How to complete this task: Give back the lines below verbatim, omitting all pictures.

★ ★ ★ ★

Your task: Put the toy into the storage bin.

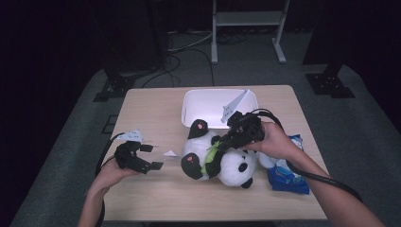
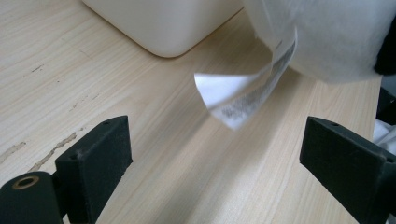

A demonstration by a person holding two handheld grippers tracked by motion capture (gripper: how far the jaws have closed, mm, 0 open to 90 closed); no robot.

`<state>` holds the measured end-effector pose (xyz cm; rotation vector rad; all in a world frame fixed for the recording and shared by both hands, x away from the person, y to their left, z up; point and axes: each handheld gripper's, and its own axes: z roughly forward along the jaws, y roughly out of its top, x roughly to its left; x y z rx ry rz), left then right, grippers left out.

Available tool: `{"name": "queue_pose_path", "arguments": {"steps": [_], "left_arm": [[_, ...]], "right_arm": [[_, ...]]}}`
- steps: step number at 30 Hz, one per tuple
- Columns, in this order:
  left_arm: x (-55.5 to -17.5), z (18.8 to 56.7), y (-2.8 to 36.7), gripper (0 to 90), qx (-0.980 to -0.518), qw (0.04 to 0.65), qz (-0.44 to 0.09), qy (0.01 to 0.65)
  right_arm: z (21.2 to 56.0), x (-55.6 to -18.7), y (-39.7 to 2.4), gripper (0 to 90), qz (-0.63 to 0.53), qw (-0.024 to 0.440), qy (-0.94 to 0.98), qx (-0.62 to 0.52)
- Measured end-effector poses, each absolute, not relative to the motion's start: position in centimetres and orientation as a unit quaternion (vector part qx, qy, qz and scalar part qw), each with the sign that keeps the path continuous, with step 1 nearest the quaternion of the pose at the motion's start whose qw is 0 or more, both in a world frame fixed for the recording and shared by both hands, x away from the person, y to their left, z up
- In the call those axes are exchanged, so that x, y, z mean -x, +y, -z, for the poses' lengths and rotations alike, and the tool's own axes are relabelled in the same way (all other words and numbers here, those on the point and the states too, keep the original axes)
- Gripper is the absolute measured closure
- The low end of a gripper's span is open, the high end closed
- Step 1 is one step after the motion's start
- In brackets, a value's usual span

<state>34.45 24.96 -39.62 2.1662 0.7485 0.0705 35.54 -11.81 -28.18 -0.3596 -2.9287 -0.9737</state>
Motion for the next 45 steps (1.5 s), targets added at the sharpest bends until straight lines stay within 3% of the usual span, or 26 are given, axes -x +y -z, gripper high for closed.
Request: {"name": "queue_pose_path", "arguments": {"steps": [20,45], "left_arm": [[-34.6,39.9,25.4,7.7,-0.856,0.419,-0.023,0.301],[-35.1,40.3,26.1,7.7,-0.848,0.430,-0.010,0.309]], "right_arm": [[21.9,-35.4,-12.3,74.5,0.311,-0.015,-0.944,0.110],[17.1,-39.3,-13.5,74.4,0.311,-0.037,-0.940,0.136]]}}
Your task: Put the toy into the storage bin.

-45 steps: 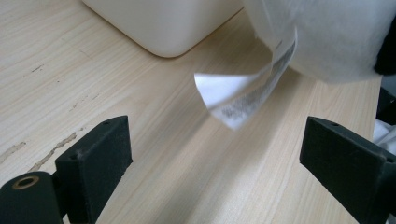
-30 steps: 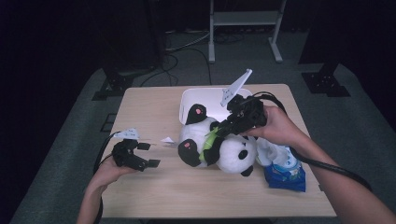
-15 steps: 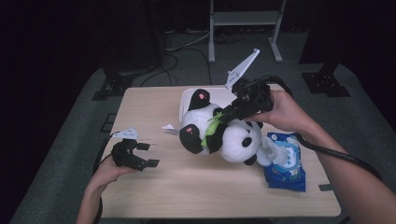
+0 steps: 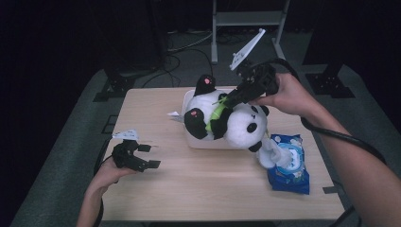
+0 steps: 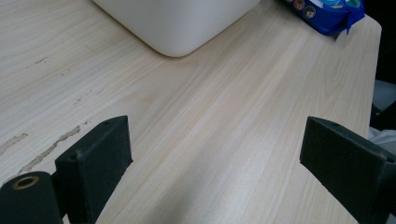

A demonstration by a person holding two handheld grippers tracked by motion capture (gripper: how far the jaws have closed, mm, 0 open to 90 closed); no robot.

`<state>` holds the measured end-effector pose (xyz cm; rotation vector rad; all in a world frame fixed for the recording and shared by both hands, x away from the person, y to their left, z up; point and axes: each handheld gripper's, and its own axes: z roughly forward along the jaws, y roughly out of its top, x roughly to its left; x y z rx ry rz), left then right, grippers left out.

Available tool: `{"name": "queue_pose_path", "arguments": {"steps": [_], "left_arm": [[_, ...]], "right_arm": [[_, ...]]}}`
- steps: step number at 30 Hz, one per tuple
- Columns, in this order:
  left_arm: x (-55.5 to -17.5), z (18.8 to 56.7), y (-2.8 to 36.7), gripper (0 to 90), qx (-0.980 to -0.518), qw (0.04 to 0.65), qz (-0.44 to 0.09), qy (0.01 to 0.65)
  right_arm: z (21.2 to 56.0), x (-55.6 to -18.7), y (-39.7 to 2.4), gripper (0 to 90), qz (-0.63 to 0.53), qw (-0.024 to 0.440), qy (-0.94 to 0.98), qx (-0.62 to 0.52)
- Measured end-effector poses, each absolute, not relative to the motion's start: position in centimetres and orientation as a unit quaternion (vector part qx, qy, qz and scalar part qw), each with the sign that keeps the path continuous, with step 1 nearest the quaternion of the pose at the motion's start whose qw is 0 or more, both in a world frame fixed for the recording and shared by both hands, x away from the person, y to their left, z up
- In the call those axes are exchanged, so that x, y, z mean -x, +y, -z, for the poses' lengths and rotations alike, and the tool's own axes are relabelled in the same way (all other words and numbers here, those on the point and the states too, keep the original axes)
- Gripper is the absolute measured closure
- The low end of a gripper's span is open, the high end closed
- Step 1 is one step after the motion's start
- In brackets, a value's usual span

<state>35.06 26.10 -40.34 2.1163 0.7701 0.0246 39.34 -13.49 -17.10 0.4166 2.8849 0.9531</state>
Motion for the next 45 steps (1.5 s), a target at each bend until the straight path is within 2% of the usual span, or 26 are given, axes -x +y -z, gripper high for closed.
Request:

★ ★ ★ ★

Your response:
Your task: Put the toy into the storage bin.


A demonstration by a person holding two handheld grippers tracked by motion capture (gripper: how far the jaws have closed, mm, 0 open to 90 closed); no robot.

`<state>` holds the measured end-effector pose (xyz cm; rotation vector rad; all in a world frame fixed for the recording and shared by both hands, x away from the person, y to their left, z up; point and axes: each handheld gripper's, and its own axes: z roughly forward along the jaws, y roughly out of its top, x roughly to its left; x y z rx ry rz), left then right, grippers left out.

Available tool: `{"name": "queue_pose_path", "arguments": {"steps": [_], "left_arm": [[_, ...]], "right_arm": [[_, ...]]}}`
- steps: step number at 30 Hz, one per tuple
- Columns, in this order:
  left_arm: x (-55.5 to -17.5), z (18.8 to 56.7), y (-2.8 to 36.7), gripper (0 to 90), qx (-0.980 to -0.518), qw (0.04 to 0.65), qz (-0.44 to 0.09), qy (0.01 to 0.65)
  right_arm: z (21.2 to 56.0), x (-55.6 to -18.7), y (-39.7 to 2.4), gripper (0 to 90), qz (-0.63 to 0.53), qw (-0.024 to 0.440), qy (-0.94 to 0.98), qx (-0.62 to 0.52)
- Measured end-effector poses, each absolute, not relative to the motion's start: position in centimetres and orientation as a unit quaternion (vector part qx, qy, qz and scalar part qw), each with the sign that keeps the path continuous, with step 1 nearest the quaternion of the pose at the motion's start whose qw is 0 or more, both in a world frame fixed for the recording and shared by both hands, x away from the person, y to their left, z up
- In the call those axes are exchanged, so that x, y, z mean -x, +y, -z, for the poses' lengths and rotations alike, and the tool's own axes are relabelled in the same way (all other words and numbers here, those on the point and the states too, keep the original axes)
- Gripper is the absolute measured closure
- The low end of a gripper's span is open, the high end closed
- Step 1 is one step after the motion's start
- In brackets, a value's usual span

<state>34.45 24.96 -39.62 2.1662 0.7485 0.0705 35.54 -11.81 -28.18 -0.3596 -2.9287 -0.9737</state>
Motion for the next 45 steps (1.5 s), targets added at the sharpest bends until straight lines stay within 3% of the usual span, or 26 are given, axes -x +y -z, gripper high for closed.
Request: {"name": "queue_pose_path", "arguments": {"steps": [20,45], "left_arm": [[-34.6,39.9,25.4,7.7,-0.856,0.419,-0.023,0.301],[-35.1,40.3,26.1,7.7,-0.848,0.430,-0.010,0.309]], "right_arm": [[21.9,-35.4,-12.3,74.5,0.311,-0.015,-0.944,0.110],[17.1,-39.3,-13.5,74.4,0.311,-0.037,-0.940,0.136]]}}
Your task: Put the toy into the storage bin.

-45 steps: 
-30 steps: 
-15 steps: 
+0 steps: 
+0 steps: 

A demonstration by a person holding two handheld grippers tracked by motion capture (gripper: how far the jaws have closed, mm, 0 open to 90 closed); no robot.

`<state>` holds the measured end-effector pose (xyz cm; rotation vector rad; all in a world frame fixed for the recording and shared by both hands, x away from the person, y to their left, z up; point and axes: each handheld gripper's, and its own axes: z roughly forward along the jaws, y roughly out of its top, x roughly to its left; x y z rx ry rz), left then right, grippers left out.

Available tool: `{"name": "queue_pose_path", "arguments": {"steps": [_], "left_arm": [[_, ...]], "right_arm": [[_, ...]]}}`
- steps: step number at 30 Hz, one per tuple
- Columns, in this order:
  left_arm: x (-55.5 to -17.5), z (18.8 to 56.7), y (-2.8 to 36.7), gripper (0 to 90), qx (-0.980 to -0.518), qw (0.04 to 0.65), qz (-0.44 to 0.09), qy (0.01 to 0.65)
  right_arm: z (21.2 to 56.0), x (-55.6 to -18.7), y (-39.7 to 2.4), gripper (0 to 90), qz (-0.63 to 0.53), qw (-0.024 to 0.440), qy (-0.94 to 0.98), qx (-0.62 to 0.52)
- Measured end-effector poses, each absolute, not relative to the motion's start: position in centimetres and orientation as a unit quaternion (vector part qx, qy, qz and scalar part qw), each with the sign that keeps the path continuous, with step 1 nearest the quaternion of the pose at the motion's start whose qw is 0 or more, both in a world frame fixed for the recording and shared by both hands, x away from the person, y to their left, z up
- In the call those axes are exchanged, so that x, y, z mean -x, +y, -z, for the poses' lengths and rotations alike, and the tool's own axes are relabelled in the same way (all other words and numbers here, those on the point and the states too, keep the original axes)
- Gripper is the absolute measured closure
- The low end of a gripper's span is open, the high end closed
- Step 1 is one step after the motion's start
- In brackets, a value's usual span

<state>35.06 26.10 -40.34 2.1163 0.7701 0.0246 39.34 -13.49 -17.10 0.4166 2.8849 0.9531</state>
Motion for the next 45 steps (1.5 s), a target at each bend until the straight path is within 2% of the usual span, or 26 are given, axes -x +y -z, gripper high for closed.
Request:

This completes the answer.